Running the comparison is a technical matter of days, not months. Courts have declined to require it, arguing the existing record is sufficient. Attorneys for Caruthers argue that when an execution is 5 days away >> >> and there is testable physical evidence that has never been examined against the most credible alternate suspect in the case, the burden should be on the state to explain why the test should not happen, not on the defense to prove in advance what the results would show. That argument has not prevailed in
court so far. Whether it does before May 21st is still an open question. For anyone following this case for the first time, the core facts are these. Three people were murdered in Memphis in 1994, a horrific crime that devastated the families of Marcellus Anderson, Delois Anderson, and Frederick Tucker.
And those families deserve to know with certainty that the person being executed for those deaths is actually responsible. The system has reviewed this case and concluded it has the right man. Caruthers’ attorneys, the ACLU, the Tennessee Innocence Project, and a growing number of voices outside the legal system are asking the state to run one additional test before a decision that cannot be reversed.
May 21st is days away. The governor’s office has not responded publicly to the clemency request, and the federal court challenge is still pending. This story is not finished, but it is very close to being so. Cases like this one tend to surface attention that sits at the center of every death penalty debate, not just in Tennessee, but across the country.
The legal system has multiple layers of review precisely because the stakes are permanent. Courts reviewed this case at the trial level, the appellate level, and through post-conviction proceedings across three decades. At each stage, judges examined the record and found the conviction legally sufficient.
That process is not nothing, but the argument being made right now is not that the courts were careless. It is that a specific piece of physical evidence, which did not exist in a testable form when many of those reviews happened, is now available and has not been used. DNA technology in 2026 can do things it could not do in 1996 or even 2010.
The comparison being requested is between evidence already in the state’s possession and a sample already in the medical examiner’s files.

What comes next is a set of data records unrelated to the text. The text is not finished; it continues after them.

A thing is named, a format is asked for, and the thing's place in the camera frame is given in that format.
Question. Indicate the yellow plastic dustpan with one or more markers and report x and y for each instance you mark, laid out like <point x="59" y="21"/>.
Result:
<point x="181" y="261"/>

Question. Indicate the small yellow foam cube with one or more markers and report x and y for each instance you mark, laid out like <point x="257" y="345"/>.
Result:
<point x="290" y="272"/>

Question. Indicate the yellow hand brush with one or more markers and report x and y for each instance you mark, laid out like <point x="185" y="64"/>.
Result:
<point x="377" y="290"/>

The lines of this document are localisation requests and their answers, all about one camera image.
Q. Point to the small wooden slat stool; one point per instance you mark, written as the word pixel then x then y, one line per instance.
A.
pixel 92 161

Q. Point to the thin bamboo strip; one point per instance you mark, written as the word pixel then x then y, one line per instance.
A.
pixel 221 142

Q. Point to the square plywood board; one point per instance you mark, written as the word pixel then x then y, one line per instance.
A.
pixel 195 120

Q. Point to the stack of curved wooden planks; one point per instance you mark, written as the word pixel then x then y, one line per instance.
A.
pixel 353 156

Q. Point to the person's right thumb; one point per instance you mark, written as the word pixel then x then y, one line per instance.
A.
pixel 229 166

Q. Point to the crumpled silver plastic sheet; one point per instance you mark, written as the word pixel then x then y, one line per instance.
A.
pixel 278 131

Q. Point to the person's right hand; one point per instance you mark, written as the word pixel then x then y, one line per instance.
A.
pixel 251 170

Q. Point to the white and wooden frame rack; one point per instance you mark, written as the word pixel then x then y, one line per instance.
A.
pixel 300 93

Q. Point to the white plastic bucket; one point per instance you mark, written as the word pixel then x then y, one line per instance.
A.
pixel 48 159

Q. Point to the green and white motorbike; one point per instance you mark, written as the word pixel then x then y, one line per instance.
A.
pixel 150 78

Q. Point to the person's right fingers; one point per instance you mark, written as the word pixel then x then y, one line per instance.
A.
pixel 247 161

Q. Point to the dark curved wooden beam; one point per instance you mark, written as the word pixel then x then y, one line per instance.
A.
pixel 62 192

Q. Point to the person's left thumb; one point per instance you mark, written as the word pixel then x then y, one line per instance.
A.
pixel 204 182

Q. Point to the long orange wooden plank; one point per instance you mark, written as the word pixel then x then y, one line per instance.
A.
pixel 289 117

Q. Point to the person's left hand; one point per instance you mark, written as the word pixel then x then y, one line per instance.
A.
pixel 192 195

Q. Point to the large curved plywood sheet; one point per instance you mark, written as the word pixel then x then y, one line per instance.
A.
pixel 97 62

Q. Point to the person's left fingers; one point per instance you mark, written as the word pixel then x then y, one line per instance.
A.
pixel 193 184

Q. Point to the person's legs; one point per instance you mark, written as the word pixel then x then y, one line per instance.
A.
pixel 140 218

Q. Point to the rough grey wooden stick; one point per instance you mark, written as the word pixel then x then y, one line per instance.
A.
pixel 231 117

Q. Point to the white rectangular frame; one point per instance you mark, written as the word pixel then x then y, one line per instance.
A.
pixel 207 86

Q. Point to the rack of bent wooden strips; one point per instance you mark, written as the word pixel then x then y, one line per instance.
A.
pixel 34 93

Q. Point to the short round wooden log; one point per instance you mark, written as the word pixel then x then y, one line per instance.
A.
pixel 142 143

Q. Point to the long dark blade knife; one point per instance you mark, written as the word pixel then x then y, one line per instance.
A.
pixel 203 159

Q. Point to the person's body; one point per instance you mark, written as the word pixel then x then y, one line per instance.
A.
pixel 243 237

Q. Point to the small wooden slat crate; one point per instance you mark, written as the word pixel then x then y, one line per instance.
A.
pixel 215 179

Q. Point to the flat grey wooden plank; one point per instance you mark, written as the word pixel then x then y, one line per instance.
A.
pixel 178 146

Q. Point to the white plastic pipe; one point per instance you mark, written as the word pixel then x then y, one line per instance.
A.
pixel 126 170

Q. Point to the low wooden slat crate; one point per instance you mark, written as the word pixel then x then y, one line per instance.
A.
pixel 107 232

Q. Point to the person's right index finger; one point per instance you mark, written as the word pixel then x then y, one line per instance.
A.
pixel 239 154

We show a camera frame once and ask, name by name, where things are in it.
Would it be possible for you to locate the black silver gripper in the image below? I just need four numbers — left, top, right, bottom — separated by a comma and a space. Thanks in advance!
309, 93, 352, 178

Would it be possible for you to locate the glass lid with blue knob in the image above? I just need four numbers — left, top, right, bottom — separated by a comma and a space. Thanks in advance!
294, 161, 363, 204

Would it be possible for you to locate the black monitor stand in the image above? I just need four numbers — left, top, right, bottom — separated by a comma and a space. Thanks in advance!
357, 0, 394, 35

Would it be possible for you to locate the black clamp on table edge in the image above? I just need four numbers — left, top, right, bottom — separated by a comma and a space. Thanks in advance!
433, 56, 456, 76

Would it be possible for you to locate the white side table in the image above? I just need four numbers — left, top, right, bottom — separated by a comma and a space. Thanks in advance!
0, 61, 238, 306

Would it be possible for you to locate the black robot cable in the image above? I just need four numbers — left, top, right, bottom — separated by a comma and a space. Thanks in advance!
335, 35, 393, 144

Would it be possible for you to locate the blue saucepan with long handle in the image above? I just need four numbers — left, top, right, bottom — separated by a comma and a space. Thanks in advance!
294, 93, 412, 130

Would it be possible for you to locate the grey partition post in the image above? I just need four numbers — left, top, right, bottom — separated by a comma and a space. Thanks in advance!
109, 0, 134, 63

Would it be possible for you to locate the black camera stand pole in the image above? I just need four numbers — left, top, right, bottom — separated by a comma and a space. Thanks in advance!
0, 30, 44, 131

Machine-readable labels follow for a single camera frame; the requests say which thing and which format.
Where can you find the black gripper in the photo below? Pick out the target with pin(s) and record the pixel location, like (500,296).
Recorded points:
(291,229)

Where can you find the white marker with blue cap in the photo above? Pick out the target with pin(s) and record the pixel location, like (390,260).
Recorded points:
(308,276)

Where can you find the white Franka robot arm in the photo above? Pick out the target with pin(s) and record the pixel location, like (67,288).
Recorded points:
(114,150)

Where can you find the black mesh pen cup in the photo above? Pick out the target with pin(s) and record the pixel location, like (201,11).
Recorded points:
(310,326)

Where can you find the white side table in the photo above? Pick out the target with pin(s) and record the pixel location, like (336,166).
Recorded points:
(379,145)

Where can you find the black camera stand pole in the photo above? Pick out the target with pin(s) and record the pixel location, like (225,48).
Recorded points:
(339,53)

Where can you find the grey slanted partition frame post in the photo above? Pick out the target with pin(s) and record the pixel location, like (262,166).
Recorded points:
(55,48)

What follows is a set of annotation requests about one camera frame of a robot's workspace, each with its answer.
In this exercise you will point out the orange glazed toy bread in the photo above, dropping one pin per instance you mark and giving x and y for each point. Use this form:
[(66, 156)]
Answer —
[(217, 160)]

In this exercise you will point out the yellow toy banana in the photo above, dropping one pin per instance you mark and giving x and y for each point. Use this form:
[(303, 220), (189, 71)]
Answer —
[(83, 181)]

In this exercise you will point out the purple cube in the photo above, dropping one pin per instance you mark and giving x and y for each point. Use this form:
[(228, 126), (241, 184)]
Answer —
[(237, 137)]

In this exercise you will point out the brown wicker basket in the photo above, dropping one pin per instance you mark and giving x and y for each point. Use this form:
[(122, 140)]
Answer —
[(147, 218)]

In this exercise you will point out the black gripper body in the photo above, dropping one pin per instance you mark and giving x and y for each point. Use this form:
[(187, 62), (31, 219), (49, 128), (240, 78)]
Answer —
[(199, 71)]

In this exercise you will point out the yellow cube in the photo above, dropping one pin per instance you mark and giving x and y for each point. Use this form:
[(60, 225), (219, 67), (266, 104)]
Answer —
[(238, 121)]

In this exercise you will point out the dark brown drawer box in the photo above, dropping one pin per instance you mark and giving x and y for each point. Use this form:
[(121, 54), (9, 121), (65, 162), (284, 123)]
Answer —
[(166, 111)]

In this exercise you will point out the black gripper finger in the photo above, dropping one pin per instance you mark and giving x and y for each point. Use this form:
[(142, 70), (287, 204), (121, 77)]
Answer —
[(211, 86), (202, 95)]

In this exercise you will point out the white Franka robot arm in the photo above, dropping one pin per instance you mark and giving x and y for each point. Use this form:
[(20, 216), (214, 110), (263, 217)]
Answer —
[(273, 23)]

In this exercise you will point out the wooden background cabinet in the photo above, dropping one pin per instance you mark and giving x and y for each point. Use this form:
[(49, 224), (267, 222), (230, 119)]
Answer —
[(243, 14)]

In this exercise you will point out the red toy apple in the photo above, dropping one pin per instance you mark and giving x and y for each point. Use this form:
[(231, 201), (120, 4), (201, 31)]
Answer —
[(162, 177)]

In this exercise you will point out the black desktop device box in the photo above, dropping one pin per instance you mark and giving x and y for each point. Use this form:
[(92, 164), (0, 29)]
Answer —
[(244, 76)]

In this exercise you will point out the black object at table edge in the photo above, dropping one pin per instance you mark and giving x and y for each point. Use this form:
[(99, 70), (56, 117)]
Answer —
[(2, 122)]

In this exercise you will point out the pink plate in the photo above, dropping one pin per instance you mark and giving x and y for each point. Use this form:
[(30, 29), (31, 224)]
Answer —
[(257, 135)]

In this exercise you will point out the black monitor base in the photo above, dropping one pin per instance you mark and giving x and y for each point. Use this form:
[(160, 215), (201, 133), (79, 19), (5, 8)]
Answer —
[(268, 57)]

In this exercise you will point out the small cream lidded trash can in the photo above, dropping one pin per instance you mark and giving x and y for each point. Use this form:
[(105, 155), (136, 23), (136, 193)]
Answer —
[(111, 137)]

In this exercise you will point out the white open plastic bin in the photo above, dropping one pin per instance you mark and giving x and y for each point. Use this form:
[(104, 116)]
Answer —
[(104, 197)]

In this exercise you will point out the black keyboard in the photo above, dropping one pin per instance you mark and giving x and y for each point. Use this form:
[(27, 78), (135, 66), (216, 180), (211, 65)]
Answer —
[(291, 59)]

No new investigation, no new witnesses, no reopening of old arguments, just a laboratory comparison that would either eliminate the alternate suspect from the picture entirely or raise questions the state would then have to address.
The ACLU’s position is that running the test protects everyone. If the results confirm the existing conviction, the state proceeds with certainty. If they raise new doubts, the state avoids an outcome it cannot undo. Prosecutors and courts have not accepted that framing, and their decisions carry legal authority.
But the public pressure building around this case from advocacy organizations, from exonerees, from a celebrity with one of the largest social media audiences in the world, suggests that a significant number of people believe the test should happen regardless of how confident the system is in.
The outcome, May 21st, will answer the question of whether that pressure was enough. If you want to stay updated as this develops, the next few days are going to move quickly, so make sure you are subscribed because we will cover whatever happens next. Tennessee has four executions scheduled in 2026, and Tony Carruthers is first, which means how this case ends will set the tone for everything that follows.
Whether the DNA gets tested before May 21st, whether the governor steps in, whether a federal court issues an emergency order, all of that is still unresolved right now, and the window to change the outcome is closing by the hour.